The background description provided herein is for the purpose of generally presenting the context of the disclosure. Work of the presently named inventors, to the extent the work is described in this background section, as well as aspects of the description that may not otherwise qualify as prior art at the time of filing, are neither expressly nor impliedly admitted as prior art against the present disclosure.
A successive approximation register (SAR) analog-to-digital converter (ADC) converts an analog input (e.g., a waveform) into a discrete digital representation via a binary search through all possible quantization levels before finally converging upon a digital output for each conversion. A SAR ADC performs a successive approximation algorithm (sometimes referred to as “a binary search algorithm”) to provide a binary digital code. When the approximation is completed, the SAR ADC outputs an estimated digital output indicating the binary code. A SAR ADC includes a capacitive digital-to-analog converter (DAC), a comparator, and a logic module or circuit (e.g., a SAR circuit) that converts an analog input voltage into a digital code. A reference generator provides a reference voltage to the DAC. A range of output voltages (i.e., a resolution) of the DAC is controlled by the reference voltage.
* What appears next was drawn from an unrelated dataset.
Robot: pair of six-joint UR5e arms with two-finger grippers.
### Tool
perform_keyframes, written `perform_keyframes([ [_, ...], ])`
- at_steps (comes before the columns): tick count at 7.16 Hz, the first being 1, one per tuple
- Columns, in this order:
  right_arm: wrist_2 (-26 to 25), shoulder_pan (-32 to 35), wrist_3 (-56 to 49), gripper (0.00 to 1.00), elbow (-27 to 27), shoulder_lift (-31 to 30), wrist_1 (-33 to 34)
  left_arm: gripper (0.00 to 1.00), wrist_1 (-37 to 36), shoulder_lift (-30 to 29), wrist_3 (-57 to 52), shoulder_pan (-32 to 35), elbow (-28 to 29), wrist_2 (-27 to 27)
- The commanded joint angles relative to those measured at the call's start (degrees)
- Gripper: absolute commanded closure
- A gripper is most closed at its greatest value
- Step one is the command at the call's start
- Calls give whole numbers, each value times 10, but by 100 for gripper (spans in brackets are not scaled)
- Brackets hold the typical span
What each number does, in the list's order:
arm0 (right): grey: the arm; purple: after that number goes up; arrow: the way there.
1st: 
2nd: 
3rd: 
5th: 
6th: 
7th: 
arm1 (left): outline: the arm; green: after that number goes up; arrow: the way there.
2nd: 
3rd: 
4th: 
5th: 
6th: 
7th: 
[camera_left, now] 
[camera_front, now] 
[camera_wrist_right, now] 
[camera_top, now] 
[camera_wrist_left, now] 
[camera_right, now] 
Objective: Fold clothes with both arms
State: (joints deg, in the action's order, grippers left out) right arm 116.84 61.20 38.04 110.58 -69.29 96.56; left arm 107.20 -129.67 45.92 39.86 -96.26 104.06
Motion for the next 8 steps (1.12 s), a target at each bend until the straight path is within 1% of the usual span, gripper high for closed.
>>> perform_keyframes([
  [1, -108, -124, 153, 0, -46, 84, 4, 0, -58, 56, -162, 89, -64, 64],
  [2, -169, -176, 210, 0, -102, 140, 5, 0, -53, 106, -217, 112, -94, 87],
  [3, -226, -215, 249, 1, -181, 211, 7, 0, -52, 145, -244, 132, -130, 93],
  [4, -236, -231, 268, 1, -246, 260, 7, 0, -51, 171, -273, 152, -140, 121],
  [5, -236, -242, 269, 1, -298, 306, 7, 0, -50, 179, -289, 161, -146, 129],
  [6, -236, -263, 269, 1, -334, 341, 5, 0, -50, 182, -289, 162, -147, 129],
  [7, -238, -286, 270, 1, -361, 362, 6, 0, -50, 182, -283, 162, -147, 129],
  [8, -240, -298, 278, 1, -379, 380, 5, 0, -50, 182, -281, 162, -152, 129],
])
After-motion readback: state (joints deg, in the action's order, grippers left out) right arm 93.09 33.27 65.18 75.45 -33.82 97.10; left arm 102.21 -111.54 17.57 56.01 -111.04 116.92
The reference voltage typically varies during operation of the DAC. Such voltage variation causes inaccurate conversion of analog signal into a digital signal, errors at an output of the ADC, non-linear ADC output, etc. As one example, the reference voltage typically decreases from an initial steady-state value in each conversion cycle, for instance when more current is drawn by the DAC for most-significant-bit (MSB) conversion (referred to as an MSB phase). Typically, the reference voltage subsequently increases, for instance due to less current being drawn for least-significant-bit (LSB) conversion (referred to as an LSB phase). The reference voltage typically returns to the steady-state value as the conversion cycle nears completion. As another example, the amount of current drawn by the DAC varies based on the input voltage provided to the ADC for conversion.
Accordingly, SAR ADCs include a decoupling capacitor connected at an input of the DAC to stabilize the reference voltage. The area of the decoupling capacitor is large relative to a total area of the DAC. For example, the decoupling capacitor occupies 50% or more of the total area of the DAC. In some examples, the decoupling capacitor is more than 400 times larger than a total capacitor size of the capacitive DAC.